Com o novo livro, o irmão da princesa pretende apresentar uma visão particular sobre quem ela era longe da imagem pública construída ao longo dos anos.
“O objetivo deste livro é contar a verdade sobre Diana a partir da perspectiva de seu irmão, assim como tentei fazer quando falei em seu funeral”, disse Spencer no comunicado de imprensa do livro.
“Assim como em meu elogio fúnebre, quero falar em nome de Diana e fazê-lo de uma forma abertamente positiva.”
Segundo Spencer, a decisão de escrever as memórias também foi influenciada pelo aumento dos pedidos de entrevistas sobre Diana conforme se aproximava mais um aniversário de sua morte. “Isso me convenceu a registrar meus próprios pensamentos e memórias, de uma vez por todas, em vez de ter o desconforto de ler novamente as opiniões de outras pessoas, muitas das quais são baseadas em inverdades que foram aceitas ao longo do tempo”, explicou.
O sentimento de proteção de Spencer também envolveu os sobrinhos, príncipe William e príncipe Harry, que ainda eram adolescentes quando perderam a mãe.

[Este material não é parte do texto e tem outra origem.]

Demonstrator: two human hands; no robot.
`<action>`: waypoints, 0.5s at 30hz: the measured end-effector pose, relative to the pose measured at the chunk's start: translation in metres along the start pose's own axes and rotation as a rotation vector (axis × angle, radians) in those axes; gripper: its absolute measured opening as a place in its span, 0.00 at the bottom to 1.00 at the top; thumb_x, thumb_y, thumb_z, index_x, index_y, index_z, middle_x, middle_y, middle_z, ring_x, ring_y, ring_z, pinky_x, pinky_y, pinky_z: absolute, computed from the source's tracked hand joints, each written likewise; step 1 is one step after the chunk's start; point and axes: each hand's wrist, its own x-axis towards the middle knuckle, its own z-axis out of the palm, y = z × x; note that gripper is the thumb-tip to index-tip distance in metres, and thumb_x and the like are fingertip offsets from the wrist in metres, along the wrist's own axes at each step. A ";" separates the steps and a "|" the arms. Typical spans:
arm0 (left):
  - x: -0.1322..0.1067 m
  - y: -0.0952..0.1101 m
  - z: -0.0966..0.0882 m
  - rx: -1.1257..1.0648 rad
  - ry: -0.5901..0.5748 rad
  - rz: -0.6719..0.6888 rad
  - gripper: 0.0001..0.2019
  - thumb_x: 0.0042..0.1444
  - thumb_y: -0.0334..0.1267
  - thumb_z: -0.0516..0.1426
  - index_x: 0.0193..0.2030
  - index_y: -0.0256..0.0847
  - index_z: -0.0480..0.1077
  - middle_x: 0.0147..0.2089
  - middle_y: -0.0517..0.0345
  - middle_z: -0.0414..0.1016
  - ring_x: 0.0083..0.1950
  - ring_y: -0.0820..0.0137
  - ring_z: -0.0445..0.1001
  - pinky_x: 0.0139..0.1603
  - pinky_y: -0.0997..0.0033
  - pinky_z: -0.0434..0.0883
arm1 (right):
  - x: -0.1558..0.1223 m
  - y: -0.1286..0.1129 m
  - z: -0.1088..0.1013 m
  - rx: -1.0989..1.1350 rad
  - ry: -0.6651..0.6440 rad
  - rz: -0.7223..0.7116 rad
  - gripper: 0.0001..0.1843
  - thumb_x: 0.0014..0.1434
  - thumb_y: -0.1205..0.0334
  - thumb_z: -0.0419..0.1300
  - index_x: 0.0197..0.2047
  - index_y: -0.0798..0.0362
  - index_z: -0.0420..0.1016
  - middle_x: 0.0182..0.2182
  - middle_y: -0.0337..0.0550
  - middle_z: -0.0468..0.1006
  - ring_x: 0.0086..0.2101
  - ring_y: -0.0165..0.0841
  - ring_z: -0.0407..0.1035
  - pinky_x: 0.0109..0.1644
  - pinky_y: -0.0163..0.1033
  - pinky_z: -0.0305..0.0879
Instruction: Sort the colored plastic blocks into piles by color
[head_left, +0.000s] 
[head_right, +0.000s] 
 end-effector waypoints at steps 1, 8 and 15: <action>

Em seu próprio livro de memórias, Spare, Harry contou que o tio teria se revoltado diante da possibilidade de os dois irmãos caminharem atrás do caixão de Diana durante o funeral. “De acordo com o plano mais recente, o caixão seria puxado pelas ruas em uma carruagem puxada por cavalos pela Tropa do Rei, enquanto Willy e eu o seguíamos a pé”, escreveu Harry.
“Parecia demais pedir para dois meninos tão jovens. Vários adultos ficaram horrorizados. O irmão da mamãe, o tio Charles, fez um escândalo. ‘Vocês não podem fazer esses meninos andarem atrás do caixão da mãe! É bárbaro.’”
Mais do que relembrar episódios da vida da princesa, Spencer espera que o livro ajude pessoas que não tiveram a oportunidade de acompanhar Diana durante seus anos de maior exposição a compreender melhor sua personalidade.
“Ficaria muito feliz se aqueles que são muito jovens para se lembrarem dela em seu auge sentissem – depois de lerem isto – que ‘entenderam’ quem ela realmente era”, afirmou.
Na visão do irmão, a intenção é mostrar Diana para além do título e da imagem de ícone mundial, resgatando também suas características pessoais.
Para Spencer, ela foi “uma personagem única e dinâmica, cheia de amor, carisma e insegurança, que viveu intensamente e deixou o mundo um lugar muito melhor, apesar de ter partido tão jovem”.